What you should do: A single number is needed: how many lines of the data hold the word "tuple".

Items from a dataset:
════════════════

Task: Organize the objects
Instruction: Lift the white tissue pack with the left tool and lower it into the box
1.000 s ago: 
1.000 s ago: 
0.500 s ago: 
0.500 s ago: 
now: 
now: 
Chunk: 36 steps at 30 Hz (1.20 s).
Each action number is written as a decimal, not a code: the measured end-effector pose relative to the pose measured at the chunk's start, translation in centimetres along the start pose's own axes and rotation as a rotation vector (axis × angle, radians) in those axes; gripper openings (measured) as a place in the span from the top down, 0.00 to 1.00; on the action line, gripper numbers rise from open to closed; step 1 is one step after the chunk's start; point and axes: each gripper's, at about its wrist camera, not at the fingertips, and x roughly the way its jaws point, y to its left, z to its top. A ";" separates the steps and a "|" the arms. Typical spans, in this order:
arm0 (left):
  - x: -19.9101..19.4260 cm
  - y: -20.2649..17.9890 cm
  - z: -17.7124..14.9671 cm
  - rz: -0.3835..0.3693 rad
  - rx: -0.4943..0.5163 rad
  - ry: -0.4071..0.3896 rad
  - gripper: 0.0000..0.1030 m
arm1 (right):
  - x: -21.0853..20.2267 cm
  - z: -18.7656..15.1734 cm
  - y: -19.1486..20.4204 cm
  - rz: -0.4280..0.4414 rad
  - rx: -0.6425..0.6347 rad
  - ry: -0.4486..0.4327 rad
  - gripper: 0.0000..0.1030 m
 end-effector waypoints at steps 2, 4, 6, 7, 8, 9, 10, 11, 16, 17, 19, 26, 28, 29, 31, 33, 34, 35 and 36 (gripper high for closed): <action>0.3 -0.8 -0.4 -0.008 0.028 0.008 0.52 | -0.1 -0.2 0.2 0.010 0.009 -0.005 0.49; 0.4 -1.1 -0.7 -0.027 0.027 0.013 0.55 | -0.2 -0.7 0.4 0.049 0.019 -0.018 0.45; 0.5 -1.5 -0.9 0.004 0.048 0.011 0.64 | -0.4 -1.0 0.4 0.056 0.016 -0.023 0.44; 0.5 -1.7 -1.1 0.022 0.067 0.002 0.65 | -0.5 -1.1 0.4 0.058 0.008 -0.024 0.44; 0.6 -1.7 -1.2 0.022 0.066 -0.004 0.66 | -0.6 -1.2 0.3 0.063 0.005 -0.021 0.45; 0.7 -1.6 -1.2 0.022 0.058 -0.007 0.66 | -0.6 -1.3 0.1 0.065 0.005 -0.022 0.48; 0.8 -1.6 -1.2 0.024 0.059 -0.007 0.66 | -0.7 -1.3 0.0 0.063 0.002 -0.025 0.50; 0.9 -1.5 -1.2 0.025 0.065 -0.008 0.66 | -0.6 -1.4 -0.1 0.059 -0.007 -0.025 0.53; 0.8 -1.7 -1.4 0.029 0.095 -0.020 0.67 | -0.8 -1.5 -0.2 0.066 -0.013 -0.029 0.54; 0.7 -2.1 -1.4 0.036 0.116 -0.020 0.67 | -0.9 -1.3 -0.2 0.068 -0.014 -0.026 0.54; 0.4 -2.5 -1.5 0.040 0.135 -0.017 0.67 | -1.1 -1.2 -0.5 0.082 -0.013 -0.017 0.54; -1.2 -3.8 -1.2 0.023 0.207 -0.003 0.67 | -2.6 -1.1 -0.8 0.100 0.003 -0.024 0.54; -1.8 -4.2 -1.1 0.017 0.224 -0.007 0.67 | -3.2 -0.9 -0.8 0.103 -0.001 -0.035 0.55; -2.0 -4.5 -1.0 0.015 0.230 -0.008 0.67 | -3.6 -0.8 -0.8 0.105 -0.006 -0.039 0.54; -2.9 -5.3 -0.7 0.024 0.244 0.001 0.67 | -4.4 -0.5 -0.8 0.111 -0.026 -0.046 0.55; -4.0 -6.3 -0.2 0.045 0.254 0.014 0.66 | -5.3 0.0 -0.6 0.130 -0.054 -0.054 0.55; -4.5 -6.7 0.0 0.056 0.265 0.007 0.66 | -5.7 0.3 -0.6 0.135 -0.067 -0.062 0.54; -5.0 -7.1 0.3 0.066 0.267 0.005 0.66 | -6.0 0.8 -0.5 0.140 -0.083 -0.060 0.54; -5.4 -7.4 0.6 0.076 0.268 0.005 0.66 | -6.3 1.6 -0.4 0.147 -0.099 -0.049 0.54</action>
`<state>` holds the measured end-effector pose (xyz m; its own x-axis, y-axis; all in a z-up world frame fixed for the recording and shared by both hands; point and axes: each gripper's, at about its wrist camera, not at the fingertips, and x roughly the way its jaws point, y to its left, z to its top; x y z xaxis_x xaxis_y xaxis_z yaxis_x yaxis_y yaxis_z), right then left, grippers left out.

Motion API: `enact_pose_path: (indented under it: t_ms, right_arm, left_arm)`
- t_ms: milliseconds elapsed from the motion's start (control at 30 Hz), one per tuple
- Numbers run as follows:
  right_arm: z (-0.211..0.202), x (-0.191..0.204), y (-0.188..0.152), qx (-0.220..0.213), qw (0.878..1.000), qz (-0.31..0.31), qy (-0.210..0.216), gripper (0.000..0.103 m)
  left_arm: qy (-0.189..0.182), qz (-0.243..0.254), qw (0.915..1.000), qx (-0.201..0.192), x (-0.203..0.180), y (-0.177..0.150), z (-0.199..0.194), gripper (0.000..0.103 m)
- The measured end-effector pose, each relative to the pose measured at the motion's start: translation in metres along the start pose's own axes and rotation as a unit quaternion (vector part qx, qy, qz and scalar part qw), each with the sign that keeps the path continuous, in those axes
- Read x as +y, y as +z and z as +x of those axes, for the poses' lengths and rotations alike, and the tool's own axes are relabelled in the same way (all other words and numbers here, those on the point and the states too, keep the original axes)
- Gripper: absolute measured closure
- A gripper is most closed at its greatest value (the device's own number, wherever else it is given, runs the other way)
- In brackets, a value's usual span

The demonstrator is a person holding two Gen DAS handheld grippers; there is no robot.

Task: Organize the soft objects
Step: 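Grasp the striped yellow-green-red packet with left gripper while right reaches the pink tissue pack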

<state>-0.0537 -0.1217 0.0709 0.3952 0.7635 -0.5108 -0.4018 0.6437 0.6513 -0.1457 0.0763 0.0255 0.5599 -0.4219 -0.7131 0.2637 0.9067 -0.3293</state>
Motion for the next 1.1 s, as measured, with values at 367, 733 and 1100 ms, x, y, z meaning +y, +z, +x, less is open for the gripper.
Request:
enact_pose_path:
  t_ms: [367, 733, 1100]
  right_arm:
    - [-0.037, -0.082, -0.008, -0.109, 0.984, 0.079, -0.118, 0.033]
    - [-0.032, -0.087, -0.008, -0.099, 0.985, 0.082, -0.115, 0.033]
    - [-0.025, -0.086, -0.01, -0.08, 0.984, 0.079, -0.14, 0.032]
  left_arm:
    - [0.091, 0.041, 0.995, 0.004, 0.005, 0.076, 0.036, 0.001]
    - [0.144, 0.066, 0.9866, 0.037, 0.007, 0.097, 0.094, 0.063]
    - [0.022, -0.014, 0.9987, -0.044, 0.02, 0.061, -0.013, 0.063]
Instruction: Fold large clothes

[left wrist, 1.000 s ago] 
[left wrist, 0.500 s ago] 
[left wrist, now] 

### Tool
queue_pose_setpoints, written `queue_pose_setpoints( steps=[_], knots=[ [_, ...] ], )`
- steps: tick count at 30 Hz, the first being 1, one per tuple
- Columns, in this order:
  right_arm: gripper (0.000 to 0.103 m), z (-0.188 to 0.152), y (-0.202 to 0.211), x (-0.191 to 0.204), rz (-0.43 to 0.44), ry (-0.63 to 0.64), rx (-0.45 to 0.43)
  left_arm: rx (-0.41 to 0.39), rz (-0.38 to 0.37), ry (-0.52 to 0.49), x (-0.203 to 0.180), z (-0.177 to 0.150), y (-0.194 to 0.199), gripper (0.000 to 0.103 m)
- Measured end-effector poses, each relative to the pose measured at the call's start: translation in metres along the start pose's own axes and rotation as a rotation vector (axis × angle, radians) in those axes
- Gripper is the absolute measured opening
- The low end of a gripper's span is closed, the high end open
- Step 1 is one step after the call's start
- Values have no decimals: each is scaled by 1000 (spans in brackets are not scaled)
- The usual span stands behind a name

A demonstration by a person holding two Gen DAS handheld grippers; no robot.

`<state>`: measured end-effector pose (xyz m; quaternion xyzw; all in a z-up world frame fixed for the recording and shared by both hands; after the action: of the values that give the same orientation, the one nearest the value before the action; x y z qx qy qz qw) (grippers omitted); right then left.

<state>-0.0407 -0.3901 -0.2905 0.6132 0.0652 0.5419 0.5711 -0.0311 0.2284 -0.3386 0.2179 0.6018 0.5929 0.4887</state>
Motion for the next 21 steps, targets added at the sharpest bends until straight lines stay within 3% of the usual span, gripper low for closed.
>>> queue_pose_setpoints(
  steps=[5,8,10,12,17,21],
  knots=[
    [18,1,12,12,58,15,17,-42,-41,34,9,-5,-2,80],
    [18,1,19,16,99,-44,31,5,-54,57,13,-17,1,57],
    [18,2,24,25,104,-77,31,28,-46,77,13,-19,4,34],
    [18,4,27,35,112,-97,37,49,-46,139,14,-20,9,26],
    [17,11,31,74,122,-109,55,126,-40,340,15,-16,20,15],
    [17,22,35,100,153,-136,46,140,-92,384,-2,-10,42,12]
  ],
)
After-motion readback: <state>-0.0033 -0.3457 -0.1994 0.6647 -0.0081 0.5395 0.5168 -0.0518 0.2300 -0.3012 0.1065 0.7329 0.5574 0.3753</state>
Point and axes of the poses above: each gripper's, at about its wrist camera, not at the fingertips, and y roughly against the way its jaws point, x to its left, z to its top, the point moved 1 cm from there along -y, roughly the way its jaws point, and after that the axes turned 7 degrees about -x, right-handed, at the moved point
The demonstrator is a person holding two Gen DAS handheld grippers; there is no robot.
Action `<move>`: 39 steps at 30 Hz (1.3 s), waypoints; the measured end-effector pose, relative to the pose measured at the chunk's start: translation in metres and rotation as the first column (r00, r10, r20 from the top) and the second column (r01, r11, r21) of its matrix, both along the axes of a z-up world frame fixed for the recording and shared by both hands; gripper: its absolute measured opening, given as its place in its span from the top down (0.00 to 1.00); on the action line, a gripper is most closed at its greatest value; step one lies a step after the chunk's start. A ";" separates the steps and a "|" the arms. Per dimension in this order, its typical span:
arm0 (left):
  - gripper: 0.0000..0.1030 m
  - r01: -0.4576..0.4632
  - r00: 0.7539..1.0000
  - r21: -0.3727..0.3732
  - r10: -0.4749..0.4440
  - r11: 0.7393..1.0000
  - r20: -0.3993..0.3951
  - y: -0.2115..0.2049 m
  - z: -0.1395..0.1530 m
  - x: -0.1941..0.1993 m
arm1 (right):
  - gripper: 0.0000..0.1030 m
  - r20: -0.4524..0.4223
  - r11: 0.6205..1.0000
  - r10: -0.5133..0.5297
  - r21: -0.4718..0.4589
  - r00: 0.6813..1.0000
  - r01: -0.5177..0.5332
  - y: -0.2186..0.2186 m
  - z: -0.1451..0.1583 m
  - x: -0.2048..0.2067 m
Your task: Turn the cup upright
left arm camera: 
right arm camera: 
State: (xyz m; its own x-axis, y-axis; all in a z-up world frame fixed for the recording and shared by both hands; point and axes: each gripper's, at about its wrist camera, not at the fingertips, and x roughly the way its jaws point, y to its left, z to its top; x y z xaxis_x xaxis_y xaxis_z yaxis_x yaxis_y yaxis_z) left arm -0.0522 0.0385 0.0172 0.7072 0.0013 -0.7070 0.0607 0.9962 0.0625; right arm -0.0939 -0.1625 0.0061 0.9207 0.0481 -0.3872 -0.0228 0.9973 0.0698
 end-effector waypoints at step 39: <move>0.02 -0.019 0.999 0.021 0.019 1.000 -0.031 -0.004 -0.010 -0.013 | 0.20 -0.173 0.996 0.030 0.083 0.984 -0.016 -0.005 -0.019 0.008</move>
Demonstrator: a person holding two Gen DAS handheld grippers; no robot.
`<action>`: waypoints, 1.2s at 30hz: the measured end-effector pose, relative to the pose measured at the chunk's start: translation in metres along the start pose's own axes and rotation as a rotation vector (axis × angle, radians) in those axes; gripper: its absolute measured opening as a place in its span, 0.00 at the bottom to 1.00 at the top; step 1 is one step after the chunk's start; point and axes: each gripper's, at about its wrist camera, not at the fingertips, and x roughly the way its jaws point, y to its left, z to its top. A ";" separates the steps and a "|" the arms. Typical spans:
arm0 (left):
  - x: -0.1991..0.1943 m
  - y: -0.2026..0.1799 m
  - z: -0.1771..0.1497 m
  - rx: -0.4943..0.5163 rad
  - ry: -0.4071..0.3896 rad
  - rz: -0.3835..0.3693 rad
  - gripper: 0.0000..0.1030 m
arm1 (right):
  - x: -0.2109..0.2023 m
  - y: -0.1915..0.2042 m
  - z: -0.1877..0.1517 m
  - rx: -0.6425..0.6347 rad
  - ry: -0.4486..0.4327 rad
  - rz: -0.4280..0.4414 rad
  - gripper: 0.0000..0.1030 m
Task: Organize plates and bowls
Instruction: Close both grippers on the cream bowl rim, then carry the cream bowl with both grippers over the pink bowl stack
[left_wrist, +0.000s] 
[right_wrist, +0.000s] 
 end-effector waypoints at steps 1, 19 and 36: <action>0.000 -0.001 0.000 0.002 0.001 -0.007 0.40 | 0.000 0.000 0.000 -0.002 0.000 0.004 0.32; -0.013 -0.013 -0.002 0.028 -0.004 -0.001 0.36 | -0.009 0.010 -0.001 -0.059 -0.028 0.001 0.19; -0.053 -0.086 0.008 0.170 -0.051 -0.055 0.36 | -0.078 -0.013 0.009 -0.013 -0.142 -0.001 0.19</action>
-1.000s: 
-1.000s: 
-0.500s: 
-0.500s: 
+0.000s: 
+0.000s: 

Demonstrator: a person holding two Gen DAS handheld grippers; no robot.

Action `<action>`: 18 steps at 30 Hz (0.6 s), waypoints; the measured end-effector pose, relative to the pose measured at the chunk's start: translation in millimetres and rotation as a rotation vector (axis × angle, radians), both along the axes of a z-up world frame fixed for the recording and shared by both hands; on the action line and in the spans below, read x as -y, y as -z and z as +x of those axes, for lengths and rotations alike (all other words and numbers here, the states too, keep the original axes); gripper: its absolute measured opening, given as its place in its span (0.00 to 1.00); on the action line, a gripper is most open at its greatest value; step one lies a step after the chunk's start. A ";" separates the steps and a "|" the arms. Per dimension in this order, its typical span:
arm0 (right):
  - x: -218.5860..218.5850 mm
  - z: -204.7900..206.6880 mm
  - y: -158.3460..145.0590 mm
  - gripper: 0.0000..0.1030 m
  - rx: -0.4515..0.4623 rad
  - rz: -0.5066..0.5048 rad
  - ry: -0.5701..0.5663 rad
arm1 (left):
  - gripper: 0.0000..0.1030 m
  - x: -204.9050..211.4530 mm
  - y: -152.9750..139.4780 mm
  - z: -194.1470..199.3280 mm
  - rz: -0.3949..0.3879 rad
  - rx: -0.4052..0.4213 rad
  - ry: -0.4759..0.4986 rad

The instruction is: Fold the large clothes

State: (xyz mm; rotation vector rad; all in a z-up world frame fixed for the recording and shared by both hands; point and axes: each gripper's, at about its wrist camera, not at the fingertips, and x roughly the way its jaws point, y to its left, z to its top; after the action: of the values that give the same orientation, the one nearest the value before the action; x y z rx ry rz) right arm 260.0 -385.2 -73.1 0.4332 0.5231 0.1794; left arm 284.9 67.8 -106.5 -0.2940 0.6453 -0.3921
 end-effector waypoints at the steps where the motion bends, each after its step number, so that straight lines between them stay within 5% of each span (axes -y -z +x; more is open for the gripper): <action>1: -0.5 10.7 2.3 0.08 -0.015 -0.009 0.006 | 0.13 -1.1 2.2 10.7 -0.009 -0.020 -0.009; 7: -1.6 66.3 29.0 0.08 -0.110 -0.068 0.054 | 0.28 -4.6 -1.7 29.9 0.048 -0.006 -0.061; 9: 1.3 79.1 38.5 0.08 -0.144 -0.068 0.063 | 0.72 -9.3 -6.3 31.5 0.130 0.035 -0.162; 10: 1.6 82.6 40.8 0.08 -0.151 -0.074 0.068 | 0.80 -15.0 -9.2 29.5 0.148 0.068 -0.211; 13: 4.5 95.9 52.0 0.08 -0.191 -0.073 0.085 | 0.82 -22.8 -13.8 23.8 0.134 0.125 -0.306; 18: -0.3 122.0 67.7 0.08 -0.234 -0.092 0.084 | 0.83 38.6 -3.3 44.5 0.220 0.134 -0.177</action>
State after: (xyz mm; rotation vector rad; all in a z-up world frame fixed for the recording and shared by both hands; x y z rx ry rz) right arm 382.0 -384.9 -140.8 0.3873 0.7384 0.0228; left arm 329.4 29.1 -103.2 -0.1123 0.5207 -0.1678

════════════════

Response to the exercise: 2